Problem to solve: Please print every line from the one containing "[(95, 210), (47, 201), (26, 239), (58, 296), (103, 258)]" through the last line of the records below, exactly as written and nothing more.

Recorded information:
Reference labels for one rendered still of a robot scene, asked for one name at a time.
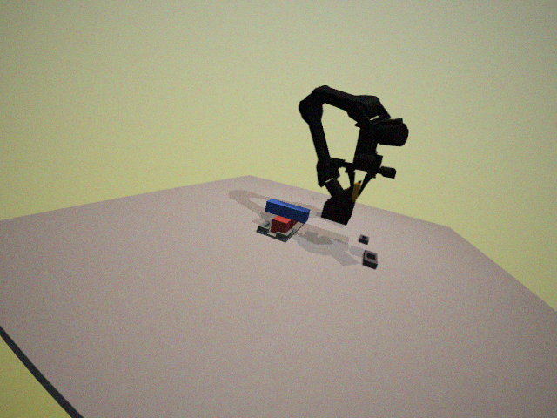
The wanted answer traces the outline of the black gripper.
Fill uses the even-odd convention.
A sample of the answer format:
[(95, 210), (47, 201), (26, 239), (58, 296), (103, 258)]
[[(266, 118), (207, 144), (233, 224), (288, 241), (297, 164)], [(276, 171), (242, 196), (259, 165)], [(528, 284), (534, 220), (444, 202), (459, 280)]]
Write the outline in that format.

Answer to this problem:
[(95, 210), (47, 201), (26, 239), (58, 296), (103, 258)]
[[(266, 118), (207, 144), (233, 224), (288, 241), (297, 164)], [(276, 171), (242, 196), (259, 165)], [(528, 284), (534, 220), (444, 202), (459, 280)]]
Write the outline in that format.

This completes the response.